These people have you to thank that I'm reporting their charger is broken. (Vandalism? Not so sure this was accidental.) http://www.chargepoint.com/ From the dust settled on it I'd say it's been down a little while, must not be a busy charger.
zener said:
How can u pay the charge in your home area?
Mr. Physics is referring to using a wall outlet to charge a low power consumption bike. Before you consider how people charge away from home, consider the ease so many CAN charge at home. (But not all.) I've never been there, I'm given to believe you're not standardized across the continent. I guess you have 100v to 220v at 16a. In the U.S. we have a conventional "Hair Dryer" outlet at 125v/20a. Entry level EV. And I've always heard our electricity is more reliable than yours, but my neighborhood will have 10-20 short power failures over the course of the year.
Nearly 70 million single family houses can get 240v/40a power (4x the little wall outlet) whether it's installed or not. If not I'd be surprised if a phonecall couldn't get it in maybe a week. (Maybe in some rural areas it's a problem.) You'd need an outlet that serves the garage, obviously. Townhomes, attached to one another but each unit with it's own garage I'd expect the same thing. Just so you understand that Mr. Physics is saying that perhaps 75% of America can charge at least a small EV at home, though without the 240v you'd be driving your Tesla maybe twice a week.
Apartment dwellers might not have a garage or any outdoor charging. I knew the guy who wanted one of my Vespa style scooters I used to fix but he couldn't carry it up to his apartment to charge. This was a scooter that would be safe to get over 30mph on and comfortable enough to spend a half hour at a time on going over 10 miles.
Ah, now onto the fun part of what you asked. Mr. Physics and I are at near opposite ends of the State of California. Which used to have maybe 97% of the public chargers in America. And 10-15 years ago they were FREE. Not that you could use them all, they have varying plugs, etc. And literally a number of them rotted away where they sat.
Still, there are chargers at a lot of City Halls, some are still free. I know a guy that lives in (The People's Republic of) Santa Monica, a place of free chargers in the park, unless that's recently changed. And him unable to afford one with the range to get him to work. (At the moment, anyway.)
I went to look at the Chargepoint near me at Walgreens real quick before the Indy 500 started. Whenever I think to check another Walgreens as I go by they have one. This one said it'll take credit cards, debit cars, etc. The website has a link to get a Chargepoint card, so maybe those stickers are out of date. Haven't used one, I can't explain it. But they claim over 17,000 chargers, over 5,000,000 charges, they even guess at over 100,000,000 miles driven on their charges.
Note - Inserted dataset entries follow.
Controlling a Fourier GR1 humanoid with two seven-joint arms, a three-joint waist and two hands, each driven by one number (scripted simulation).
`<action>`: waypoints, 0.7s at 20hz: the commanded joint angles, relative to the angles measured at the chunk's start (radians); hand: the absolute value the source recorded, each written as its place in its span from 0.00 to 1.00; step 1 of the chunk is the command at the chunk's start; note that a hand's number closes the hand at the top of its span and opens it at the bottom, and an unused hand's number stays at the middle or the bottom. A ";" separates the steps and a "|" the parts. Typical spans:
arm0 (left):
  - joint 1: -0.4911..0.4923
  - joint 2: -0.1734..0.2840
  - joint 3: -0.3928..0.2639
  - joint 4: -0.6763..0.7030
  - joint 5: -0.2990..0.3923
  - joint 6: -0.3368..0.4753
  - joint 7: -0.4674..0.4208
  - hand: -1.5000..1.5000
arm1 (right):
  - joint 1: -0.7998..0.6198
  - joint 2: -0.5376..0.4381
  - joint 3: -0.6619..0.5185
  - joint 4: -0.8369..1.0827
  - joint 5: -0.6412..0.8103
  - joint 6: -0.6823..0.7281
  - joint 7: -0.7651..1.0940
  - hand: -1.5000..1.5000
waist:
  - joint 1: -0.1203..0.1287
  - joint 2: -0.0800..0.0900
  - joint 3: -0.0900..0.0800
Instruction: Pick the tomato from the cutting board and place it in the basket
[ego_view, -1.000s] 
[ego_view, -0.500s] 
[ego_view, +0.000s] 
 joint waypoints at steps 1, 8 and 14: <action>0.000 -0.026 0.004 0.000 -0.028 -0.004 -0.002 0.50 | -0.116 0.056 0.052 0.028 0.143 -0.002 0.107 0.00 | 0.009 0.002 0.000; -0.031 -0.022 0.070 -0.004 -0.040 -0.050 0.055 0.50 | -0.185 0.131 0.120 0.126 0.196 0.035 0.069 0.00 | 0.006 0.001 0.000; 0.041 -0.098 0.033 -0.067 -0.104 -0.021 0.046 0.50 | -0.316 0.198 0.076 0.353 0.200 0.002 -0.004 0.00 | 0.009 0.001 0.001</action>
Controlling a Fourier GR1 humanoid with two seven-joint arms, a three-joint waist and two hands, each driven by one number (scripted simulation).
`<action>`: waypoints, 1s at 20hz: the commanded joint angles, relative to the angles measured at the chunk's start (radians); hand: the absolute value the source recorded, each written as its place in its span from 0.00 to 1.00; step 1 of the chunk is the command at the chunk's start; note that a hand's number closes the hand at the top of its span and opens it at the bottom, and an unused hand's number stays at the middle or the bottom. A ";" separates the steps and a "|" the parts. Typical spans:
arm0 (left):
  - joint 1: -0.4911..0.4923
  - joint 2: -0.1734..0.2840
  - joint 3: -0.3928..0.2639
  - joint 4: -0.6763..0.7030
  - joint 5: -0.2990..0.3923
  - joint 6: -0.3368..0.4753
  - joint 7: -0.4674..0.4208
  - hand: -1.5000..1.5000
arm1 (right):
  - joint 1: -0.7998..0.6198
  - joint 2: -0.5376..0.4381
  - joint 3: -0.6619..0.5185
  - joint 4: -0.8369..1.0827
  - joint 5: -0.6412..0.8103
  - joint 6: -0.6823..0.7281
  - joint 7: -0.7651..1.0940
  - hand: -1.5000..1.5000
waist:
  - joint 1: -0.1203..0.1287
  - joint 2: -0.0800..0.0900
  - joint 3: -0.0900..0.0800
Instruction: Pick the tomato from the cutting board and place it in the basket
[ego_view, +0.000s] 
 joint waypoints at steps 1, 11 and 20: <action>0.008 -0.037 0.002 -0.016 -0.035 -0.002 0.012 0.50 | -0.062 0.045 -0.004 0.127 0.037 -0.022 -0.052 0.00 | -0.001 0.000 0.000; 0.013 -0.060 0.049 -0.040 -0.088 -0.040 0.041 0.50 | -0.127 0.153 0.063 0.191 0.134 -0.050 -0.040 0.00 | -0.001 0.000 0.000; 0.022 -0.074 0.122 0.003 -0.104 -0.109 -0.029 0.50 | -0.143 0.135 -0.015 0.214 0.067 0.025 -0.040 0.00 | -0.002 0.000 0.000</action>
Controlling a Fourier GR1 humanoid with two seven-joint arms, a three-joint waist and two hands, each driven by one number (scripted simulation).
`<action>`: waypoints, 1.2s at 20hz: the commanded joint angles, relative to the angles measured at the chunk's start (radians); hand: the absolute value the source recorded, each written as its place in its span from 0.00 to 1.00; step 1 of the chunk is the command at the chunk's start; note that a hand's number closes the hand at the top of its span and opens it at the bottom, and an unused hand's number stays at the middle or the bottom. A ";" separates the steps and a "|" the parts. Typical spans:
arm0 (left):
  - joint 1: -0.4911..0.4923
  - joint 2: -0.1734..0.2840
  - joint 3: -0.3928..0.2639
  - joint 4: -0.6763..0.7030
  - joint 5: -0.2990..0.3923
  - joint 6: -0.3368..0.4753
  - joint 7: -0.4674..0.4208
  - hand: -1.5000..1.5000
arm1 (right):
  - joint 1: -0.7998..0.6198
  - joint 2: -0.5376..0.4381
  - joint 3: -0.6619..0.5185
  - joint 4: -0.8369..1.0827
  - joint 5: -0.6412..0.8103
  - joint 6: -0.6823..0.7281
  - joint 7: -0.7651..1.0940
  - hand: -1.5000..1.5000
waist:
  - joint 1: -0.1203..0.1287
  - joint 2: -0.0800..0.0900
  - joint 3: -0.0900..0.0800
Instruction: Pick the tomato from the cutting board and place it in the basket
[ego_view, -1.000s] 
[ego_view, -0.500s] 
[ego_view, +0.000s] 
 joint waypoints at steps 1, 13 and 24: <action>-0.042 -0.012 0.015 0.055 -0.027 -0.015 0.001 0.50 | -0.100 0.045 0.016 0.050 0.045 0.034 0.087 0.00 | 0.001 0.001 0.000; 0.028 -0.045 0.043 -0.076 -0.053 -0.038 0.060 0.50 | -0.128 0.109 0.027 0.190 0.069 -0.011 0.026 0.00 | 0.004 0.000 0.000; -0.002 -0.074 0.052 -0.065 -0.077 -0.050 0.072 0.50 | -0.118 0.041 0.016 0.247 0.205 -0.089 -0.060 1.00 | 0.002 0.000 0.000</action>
Oh, they even have a link to request they put in a station near you. I've even talked to apartment dwellers who say they rarely get to charge their Volt but like it just fine anyway. Don't know if they need to get a Chargepoint installed near home and work or what.
I just want to remind YKick that just those living in Mr. Physics Utopia Zone (Also known as the Peoples Republic of Northern California) alone could bring a huge expansion in useage, raising the national average dramatically. In my weather I could make some 5,000+ annual miles on a 40+ mile roundtrip vehicle, if it wasn't going to cost more than I could get for my car and truck both and still not meet half my needs. Tantalyzing. (Isn't that more appealling with a 'Y'?) All our low numbers, it's all the PRNC's fault for setting such a bad example.
To the topic: lifepo4 is cheap compaired to gasoline over its full lifetime. But its expensive compaired to the raw material cost. I guess its provit we all want 8
16, 24, 32. . . .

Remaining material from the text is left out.